Yetişkin kadınlara Türkçe, sağlık, çocuk sağlığı, meslek edinme kursları düzenlenmekte. Gençlerin ve kadınların ürünlerine satış hatta ihracat olanakları sağlanıyor.

Kızların ve delikalıların nasıl da keyifli, neşeli ve tutkulu oldukları görülmeli.
Politikanın kurtlar sofrasında hangi nutuklar atılırsa atılsın, yörede kültür harmanı oluşmakta. Ayrılık değil, kaynaşma süreci yaşanmakta.
Kan kültürünün yerini, yaşam sevinci, severek çoğalma kültürü almakta.

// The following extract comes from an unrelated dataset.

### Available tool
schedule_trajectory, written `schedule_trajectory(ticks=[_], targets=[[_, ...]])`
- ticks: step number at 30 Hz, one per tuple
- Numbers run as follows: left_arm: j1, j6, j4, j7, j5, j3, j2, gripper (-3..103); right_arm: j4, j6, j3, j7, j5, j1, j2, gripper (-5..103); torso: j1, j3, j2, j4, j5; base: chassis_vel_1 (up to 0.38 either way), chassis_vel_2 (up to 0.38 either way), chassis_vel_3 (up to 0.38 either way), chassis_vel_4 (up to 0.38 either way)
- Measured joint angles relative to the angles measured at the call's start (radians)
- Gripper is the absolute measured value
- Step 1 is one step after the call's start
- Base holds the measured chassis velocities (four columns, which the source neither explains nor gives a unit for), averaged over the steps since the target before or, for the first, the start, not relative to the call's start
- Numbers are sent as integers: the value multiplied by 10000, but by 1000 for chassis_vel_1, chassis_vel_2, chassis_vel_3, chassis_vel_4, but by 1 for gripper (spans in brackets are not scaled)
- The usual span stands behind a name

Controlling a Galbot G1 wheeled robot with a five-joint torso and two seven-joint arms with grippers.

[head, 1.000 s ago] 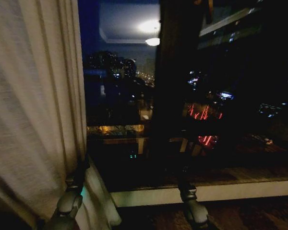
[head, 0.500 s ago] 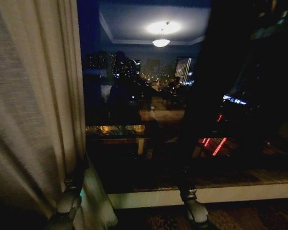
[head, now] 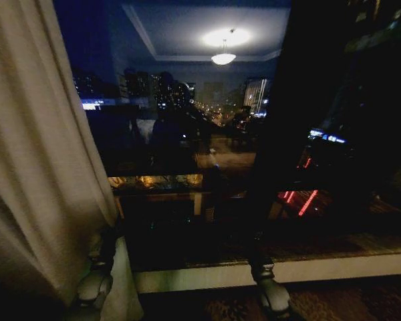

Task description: Open the curtains by pulling them apart, changing their state from closed to fully open.

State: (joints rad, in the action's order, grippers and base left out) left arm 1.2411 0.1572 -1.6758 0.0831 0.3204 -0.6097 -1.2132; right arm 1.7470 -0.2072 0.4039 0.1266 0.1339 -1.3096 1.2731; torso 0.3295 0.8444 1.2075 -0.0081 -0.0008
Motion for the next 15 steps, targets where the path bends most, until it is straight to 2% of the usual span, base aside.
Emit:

Geçmişin duvarları yıkılıyor, batıyla doğu arasında bağlar oluşturuluyor.
Örneğin...
Gençler Bursa'yı Diyarbakır'ın kardeş kent ilan etmişler.
Karşılıklı etkinlikler düzenliyor, birbirlerine dans, müzik, tiyatro grupları gönderiyorlar.
Diyarbakır'da gazeteye yazımı geçmek için sur içindeki Klas Otele geçtik. Genel Müdürü Didem'den önce Gençlik Evi'nin başındaylmış. Arkadaki avlu ve binanın bir bölümü 500 yıllık tarihi eser... Mankenlerle çorap reklamı için çekim yapılıyor.
Nereden nereye?
Daha birkaç yıl önce böyle etkinlikler "ulusal dava"ya aykırılık (!) diye yargılanırdı. Terörün hedefi olurdu.

Mardin Türkiye'nin Avrupalı kentidir denebilir.
Türk, Kürt, Arap, Süryani, Yahudi kültürüyle yoğrulmuştur.
Her ailenin sınırların ötesinde vardır. Her evde bir müzik enstrümanı ve onu çalanlar bulunur.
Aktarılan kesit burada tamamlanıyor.